The problem is that I was not satisfied of the result with the sampling leading to means of var0 to var20 deconnected to the true values that was used to compute the_obs and Cand P. Digging, to tackle a bug, I realize that the covariant matrix C is singular: ie. its rank computed thanks to

np.linalg.matrix_rank(C)
2157

So rank=2157 is smaller than the dimension =2250. So, the determinant of C is 0.0 (this is the result of np.linalg.det), although one can compute its inverse (ie. pseudo-) leading to P-matrix, and also the Cholesky decomposition trough np.linalg.Cholesky leads to a matrix those determinant is also 0.0.

My questions:

does the singularity of C may be the source of SVI MVN convergence behaviour?
is there a way to encompass this singularity problem?

fehiepsi · November 13, 2021, 3:16pm

It is due to your function that calculates C. Guide is not much relevant here I think. Your function generates bad C given some valid parameters generated by the guide - so you need to look into that. Typically you can add some small positive number to the diagonal of C to make it positive definite.

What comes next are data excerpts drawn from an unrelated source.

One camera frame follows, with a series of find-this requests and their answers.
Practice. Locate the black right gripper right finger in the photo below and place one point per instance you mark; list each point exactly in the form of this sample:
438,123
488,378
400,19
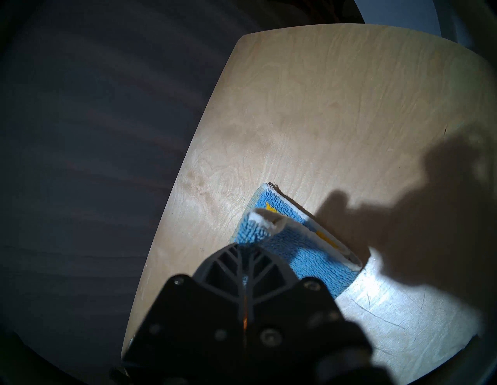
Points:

campagne · November 14, 2021, 1:43pm

Hi @fehiepsi

I have reduced the observation modelling and adjust the numpyro model conscequently. Now the Covariant matrix of the observation is full rank. But, it is a bloc diagonal matrix (500x500) with elements in the range 1e-21 - 1e-17. So, the determinant is float64 precision the determinant is 0.0, while the rank is 500. How, the init_scale of AutoMultivariateNormal may influence the SVI optimisation?